The Kurosawatsu family farm started in 1984. The first Wagyu were brought over in 1994. Ken, who was born in Canada, took over the farm in 1998. Before that, he spent several years working in Japan for a major Wagyu company and later managing their Seattle office.
Although the family won numerous top prizes for their Holsteins, Kurosawatsu decided in 2009 to switch to Wagyus alone. His parents returned to live in Japan, and he currently runs the entire operation himself with an occasional helper.
As the weather gets better, the cattle come out of the spacious main barn and are allowed to wander the fields and forage for themselves. Kurosawatsu expects about 30 new head when calving takes place in June and July, and every one of those babies is already sold. They will go either to breeding or to meat production. Bulls that go to breeding are housed separately. The other males are castrated — “testosterone ruins the marbling,” Kurosawatsu says — and live out their days as steers.
Stories about how Wagyu should be raised include massaging the cattle to get better marbling and feeding them beer. “Massaging doesn’t help marbling,” Kurosawatsu says. “Genetics and diet determine that. But I do feed them beer in summer. When it gets really hot and humid out, the animals stop eating and start to lose weight. I give them each a can of Sleeman’s and it helps kick start something in their metabolism so they begin to feed again.”
Beef Wagyu usually go to slaughter at 36 months old. For the first two years they are fed on things like hay, grass and silage corn. “For the last year they basically switch over to soy beans, barley and wheat bran,” Kurosawatsu says. “That helps the fat in the meat to turn white.”
Kurosawatsu says he typically sends two animals a month for meat. They are shipped to Highland Packers in Stoney Creek. The various cuts are distributed to places such as Jacob & Co. steak house in downtown Toronto, Famu Japanese butcher in Markham, and the newly opened Fin izakaya bar in Oakville.
Kurosawatsu and his fiancée, Rie Enomoto, have just opened Wa’s, a summer hotdog cart featuring wieners made from his Wagyus. Wa’s will be in Aberfoyle at 2 Brock Road, northwest corner of Highway 6 and Wellington County 34, Monday to Saturday from 11 a.m. to 2: 30 p.m.

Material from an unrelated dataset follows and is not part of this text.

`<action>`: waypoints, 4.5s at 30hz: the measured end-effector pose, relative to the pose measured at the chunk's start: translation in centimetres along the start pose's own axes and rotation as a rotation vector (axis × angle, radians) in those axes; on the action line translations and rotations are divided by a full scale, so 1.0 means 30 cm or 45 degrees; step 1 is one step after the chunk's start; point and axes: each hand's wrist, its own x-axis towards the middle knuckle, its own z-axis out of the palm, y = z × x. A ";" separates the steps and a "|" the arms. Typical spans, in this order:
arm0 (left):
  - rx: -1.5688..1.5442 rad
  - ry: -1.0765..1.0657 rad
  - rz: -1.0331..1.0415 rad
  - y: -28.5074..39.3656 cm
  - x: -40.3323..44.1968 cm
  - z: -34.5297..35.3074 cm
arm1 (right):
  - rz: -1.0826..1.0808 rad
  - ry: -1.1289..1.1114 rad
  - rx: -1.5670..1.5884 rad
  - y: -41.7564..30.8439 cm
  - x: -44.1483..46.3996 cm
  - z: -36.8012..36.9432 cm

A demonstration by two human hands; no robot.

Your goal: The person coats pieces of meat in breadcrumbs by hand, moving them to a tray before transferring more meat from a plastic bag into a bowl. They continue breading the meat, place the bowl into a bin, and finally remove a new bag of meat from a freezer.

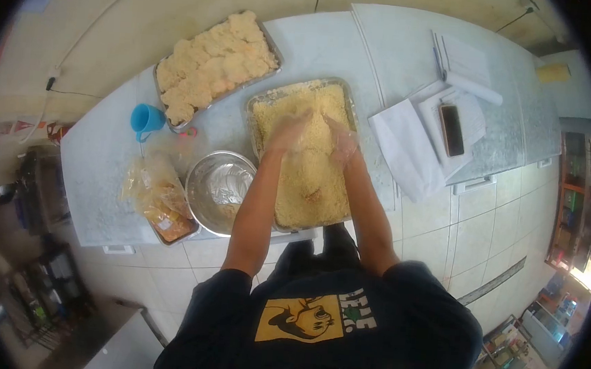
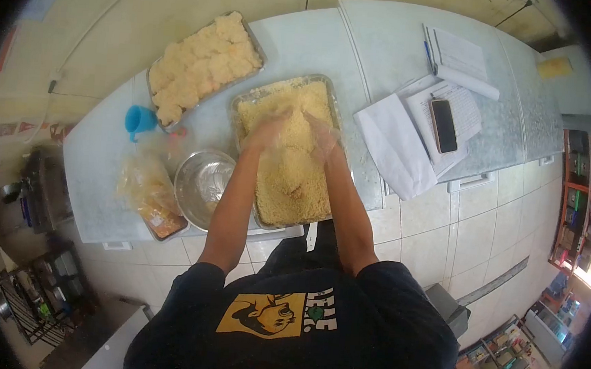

Kurosawatsu says he still has a soft spot for the cattle. “It took a while for me to raise animals for meat,” he says. “It was hard the first time. Now I just look after them to the best of my ability.”
That emotion is why those animals earmarked for the table do not get names, while the breeders do. Among them is Rikiharu, a black cow that turns 19 this summer and has the distinction of being the first full-blood Wagyu ever born outside Japan, right here at Wagyu Sekai.
It’s also a reason for the small gold-painted statue of Buddha sitting on a rock just outside the big barn. “It’s to honour the sacrifice of life for business,” Kurosawatsu says.